Obviously, the purpose of the CoC is not to ensure that national laws are enforced, since participating IT and tech companies do not need to check if the content they remove is actually illegal or not. They only need to check that questionable content has been tagged with the label of ‘hate speech’.

 

One year after adoption of the CoC

At the beginning of June 2017, the European Commission released a Fact Sheet concerning the “significant progress” that had been made in countering illegal ‘hate speech’ online since the establishment of the CoC. The document reports that between the March 20 and May 5 of this year, a total of 2,575 notifications of illegal ‘hate speech’ have been submitted to IT and tech companies. Facebook received the largest amount of notifications, followed by YouTube and Twitter. Microsoft did not receive any notifications.

The Fact Sheet also analyses the ‘removal rates’ and the grounds on which incidents of ‘hate speech’ had been reported. It states that “the results confirm the predominance of hatred against migrants and refugees” – but notes optimistically that there has been “substantial improvement for all three companies” in ‘removal rates’. Overall, 59.1% of the notifications received led to the removal of online content. Facebook removed the content in 66.5% of cases, YouTube in 66%, and Twitter in 37.4% of cases. In addition, the figures indicate that companies and firms participating in the monitoring of content under the CoC have submitted 212 cases to national authorities.

But the Fact Sheet fails to answer some crucial questions such as: How many crimes have actually been prevented as a result of adoption of the CoC? How many people committing criminal or civil offences have been punished? And what is the involvement of public authorities in all this?

 

A new form of censorship

Another problem with the CoC is that it does include the involvement of any court or impartial arbiter in deciding what online material is – and is not – classified as ‘hate speech’. Although criminalisation under the rule of law implies that any truly reprehensible behaviour will be assessed by an impartial judge in a transparent manner, the way the CoC works does not abide by this requirement at all.

The CoC has thus created a serious risk for freedom of expression and helps to undermine our fundamental freedoms. It also seems to entirely ignore Article 10 of the European Convention on Human Rights, which clearly states that “[e]veryone has the right to freedom of expression. This right shall include freedom to hold opinions and to receive and impart information and ideas without interference by public authority and regardless of frontiers.”

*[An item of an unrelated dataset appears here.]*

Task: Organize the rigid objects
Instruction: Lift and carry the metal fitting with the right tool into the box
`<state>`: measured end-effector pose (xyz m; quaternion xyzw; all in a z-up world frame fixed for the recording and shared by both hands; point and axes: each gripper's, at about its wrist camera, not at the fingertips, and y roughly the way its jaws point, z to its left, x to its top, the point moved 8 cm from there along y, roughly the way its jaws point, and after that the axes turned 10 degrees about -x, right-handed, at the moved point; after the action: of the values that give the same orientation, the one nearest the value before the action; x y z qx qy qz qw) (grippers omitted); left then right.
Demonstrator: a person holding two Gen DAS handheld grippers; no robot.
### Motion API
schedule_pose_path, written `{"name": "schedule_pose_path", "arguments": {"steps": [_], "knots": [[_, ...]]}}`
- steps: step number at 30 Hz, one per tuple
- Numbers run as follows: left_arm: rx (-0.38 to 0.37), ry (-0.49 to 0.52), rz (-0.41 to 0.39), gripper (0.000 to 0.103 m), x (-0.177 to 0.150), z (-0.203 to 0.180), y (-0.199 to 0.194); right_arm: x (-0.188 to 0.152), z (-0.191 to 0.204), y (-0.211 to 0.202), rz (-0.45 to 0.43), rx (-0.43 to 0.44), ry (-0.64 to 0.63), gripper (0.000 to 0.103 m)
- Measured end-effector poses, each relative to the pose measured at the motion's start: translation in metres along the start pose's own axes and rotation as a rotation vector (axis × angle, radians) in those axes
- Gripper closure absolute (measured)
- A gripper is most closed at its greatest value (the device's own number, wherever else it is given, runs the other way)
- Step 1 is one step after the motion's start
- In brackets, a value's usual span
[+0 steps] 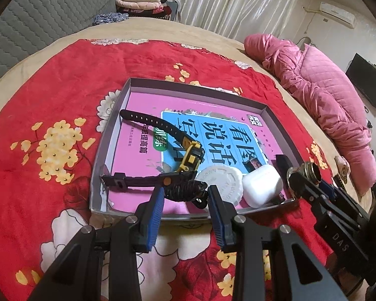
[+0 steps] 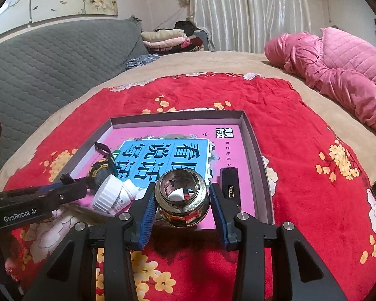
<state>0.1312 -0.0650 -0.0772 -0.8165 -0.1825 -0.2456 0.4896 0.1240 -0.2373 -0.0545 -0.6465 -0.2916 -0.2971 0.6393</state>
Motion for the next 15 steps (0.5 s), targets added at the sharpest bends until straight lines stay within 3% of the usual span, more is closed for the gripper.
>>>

In a truly democratic society, citizens should be able to freely express ideas and opinions, even if certain individuals or groups dislike or are offended by such ideas and opinions. In fact, it is prerogative of healthy democratic societies that speech will not be banned even if and when someone profoundly disagrees with it, or finds it ‘offensive’ or ‘disturbing’. The free exchange of divergent and opposing views leads to more meaningful public debate, engages citizens in the democratic process, and invigorates democratic deliberation. The CoC undermines all of this.

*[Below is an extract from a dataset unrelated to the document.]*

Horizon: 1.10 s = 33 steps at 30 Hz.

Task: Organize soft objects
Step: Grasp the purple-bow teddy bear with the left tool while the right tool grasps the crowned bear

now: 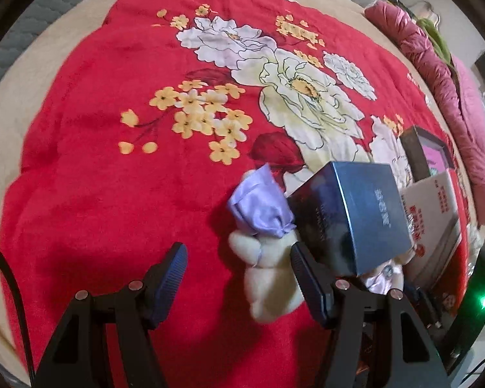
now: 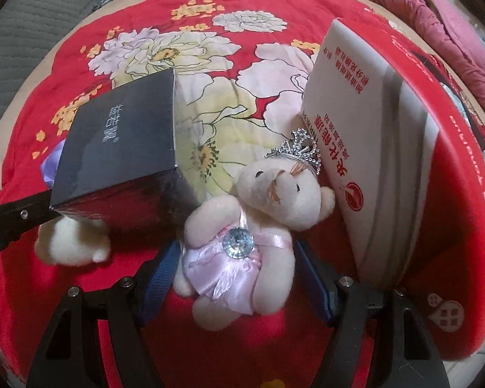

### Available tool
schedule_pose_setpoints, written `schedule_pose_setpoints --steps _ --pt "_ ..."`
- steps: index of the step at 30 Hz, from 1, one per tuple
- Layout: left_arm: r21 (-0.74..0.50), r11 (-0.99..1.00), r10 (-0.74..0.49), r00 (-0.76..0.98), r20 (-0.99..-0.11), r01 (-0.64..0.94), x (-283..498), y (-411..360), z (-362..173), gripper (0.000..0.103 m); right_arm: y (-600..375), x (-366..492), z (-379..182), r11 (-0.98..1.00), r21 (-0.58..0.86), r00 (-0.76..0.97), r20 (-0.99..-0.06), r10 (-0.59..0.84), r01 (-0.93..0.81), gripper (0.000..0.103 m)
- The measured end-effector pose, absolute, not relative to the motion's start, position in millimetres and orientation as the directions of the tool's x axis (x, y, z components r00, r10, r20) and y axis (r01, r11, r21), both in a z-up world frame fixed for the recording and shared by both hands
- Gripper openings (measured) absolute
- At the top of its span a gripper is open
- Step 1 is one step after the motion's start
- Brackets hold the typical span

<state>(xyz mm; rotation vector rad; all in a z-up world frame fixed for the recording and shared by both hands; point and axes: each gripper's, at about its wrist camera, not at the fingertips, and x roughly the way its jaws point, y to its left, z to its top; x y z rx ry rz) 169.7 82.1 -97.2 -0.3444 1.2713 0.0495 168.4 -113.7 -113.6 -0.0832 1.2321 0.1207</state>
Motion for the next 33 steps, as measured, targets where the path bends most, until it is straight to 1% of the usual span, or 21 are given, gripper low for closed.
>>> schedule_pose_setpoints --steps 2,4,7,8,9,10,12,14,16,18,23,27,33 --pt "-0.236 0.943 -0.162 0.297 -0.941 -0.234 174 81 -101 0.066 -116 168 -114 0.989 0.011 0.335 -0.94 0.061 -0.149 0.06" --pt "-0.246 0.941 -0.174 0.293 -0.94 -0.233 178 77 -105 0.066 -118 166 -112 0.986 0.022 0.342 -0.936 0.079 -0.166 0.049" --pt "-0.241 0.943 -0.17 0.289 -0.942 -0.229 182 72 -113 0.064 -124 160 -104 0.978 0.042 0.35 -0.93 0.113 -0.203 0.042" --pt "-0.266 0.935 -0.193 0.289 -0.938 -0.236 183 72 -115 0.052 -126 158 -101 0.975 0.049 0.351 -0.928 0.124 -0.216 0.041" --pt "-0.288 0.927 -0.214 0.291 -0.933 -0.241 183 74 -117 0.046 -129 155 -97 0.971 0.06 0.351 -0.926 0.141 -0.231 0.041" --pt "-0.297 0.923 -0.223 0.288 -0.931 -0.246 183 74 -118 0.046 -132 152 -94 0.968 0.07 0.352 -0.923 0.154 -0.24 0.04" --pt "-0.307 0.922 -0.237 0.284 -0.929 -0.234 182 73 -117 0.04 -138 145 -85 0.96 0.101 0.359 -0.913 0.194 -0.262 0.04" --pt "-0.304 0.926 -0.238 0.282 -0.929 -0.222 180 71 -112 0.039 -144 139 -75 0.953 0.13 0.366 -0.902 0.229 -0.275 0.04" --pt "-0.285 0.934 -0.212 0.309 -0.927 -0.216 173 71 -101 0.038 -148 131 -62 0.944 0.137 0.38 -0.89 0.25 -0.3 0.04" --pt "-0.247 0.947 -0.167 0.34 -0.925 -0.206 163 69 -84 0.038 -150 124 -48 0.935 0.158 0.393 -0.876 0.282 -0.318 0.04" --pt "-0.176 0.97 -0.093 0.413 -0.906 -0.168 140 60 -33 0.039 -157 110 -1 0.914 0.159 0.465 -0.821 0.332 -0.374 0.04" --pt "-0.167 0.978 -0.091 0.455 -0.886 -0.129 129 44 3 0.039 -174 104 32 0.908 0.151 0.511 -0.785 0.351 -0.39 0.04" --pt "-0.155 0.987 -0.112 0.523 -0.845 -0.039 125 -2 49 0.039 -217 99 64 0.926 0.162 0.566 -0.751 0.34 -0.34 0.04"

Given the confusion and uncertainty created by the CoC, citizens should probably avoid discussing sensitive topics online because their comments could be flagged as ‘hate speech’ and silently removed. This is an effective form of censorship – and it is taking place without any legal basis.

The biggest achievement of the CoC to date is that it has created a climate of suspicion and mistrust.  One does not know exactly where to draw the line between free speech and what may be considered ‘hate speech’. How many opinions, viewpoints, and voices will disappear from our online environment – and from democratic deliberations – without anyone ever knowing about them and without anyone having any legal recourse?